Download or read book A Journey from St Petersburg to Moscow written by Aleksandr Nikolaevich Radishchev and published by . This book was released on 1966 with total page 0 pages. Available in PDF, EPUB and Kindle. Book excerpt:

Book St Petersburg

    Book Details:
  • Author : Solomon Volkov
  • Publisher : Simon and Schuster
  • Release : 2010-06-15
  • ISBN : 1451603150
  • Pages : 654 pages

Download or read book St Petersburg written by Solomon Volkov and published by Simon and Schuster. This book was released on 2010-06-15 with total page 654 pages. Available in PDF, EPUB and Kindle.
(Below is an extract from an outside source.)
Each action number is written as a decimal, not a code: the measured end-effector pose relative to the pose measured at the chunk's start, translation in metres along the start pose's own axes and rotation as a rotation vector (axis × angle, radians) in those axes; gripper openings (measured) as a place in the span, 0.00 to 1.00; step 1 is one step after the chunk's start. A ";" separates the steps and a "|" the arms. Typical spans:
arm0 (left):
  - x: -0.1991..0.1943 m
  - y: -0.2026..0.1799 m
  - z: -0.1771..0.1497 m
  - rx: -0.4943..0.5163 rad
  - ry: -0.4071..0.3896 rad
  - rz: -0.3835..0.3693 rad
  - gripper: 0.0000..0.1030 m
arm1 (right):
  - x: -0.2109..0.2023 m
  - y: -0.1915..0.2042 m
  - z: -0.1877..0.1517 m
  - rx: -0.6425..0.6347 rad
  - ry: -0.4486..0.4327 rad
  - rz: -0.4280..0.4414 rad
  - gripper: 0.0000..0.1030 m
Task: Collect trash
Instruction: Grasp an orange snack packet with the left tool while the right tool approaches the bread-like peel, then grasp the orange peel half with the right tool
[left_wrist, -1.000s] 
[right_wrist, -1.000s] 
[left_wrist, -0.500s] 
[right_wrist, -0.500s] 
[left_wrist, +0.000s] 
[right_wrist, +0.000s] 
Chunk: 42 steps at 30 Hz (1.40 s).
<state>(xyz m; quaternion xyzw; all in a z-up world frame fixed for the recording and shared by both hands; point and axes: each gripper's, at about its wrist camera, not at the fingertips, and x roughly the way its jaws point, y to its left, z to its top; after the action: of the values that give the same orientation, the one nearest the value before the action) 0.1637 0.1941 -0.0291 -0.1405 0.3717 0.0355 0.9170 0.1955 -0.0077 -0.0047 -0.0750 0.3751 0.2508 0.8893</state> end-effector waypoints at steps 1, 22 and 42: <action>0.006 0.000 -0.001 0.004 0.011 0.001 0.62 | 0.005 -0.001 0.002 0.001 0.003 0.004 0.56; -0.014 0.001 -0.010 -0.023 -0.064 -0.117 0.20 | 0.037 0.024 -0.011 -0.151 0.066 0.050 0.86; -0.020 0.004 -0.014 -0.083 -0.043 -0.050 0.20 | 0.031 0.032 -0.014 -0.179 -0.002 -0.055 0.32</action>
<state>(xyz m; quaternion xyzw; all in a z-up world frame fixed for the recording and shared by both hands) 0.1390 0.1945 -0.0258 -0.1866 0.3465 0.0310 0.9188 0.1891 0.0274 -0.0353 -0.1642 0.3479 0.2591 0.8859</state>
Book excerpt: The definitive cultural biography of the “Venice of the North” and its transcendent artistic and spiritual legacy, written by Russian emerge and acclaimed cultural historian, Solomon Volkov. Long considered to be the mad dream of an imperious autocrat—the "Venice of the North," conceived in a setting of malarial swamps—St. Petersburg was built in 1703 by Peter the Great as Russia's gateway to the West. For almost 300 years this splendid city has survived the most extreme attempts of man and nature to extinguish it, from flood, famine, and disease to civil war, Stalinist purges, and the epic 900-day siege by Hitler's armies. It has even been renamed twice, and became St. Petersburg again only in 1991. Yet not only has it retained its special, almost mystical identity as the schizophrenic soul of modern Russia, but it remains one of the most beautiful and alluring cities in the world. Now Solomon Volkov, a Russian emigre and acclaimed cultural historian, has written the definitive cultural biography of this city and its transcendent artistic and spiritual legacy. For Pushkin, Gogol, and Dostoyevsky, Petersburg was a spectral city that symbolized the near-apocalyptic conflicts of imperial Russia. As the monarchy declined, allowing intellectuals and artists to flourish, Petersburg became a center of avant-garde experiment and flamboyant bohemian challenge to the dominating power of the state, first czarist and then communist. The names of the Russian modern masters who found expression in St. Petersburg still resonate powerfully in every field of art: in music, Stravinsky, Prokofiev, and Shostakovich; in literature, Akhmatova, Blok, Mandelstam, Nabokov, and Brodsky; in dance, Diaghilev, Nijinsky, and Balanchine; in theater, Meyerhold; in painting, Chagall and Malevich; and many others, whose works are now part of the permanent fabric of Western civilization. Yet no comprehensive portrait of this thriving distinctive, and highly influential cosmopolitan culture, and the city that inspired it, has previously been attempted.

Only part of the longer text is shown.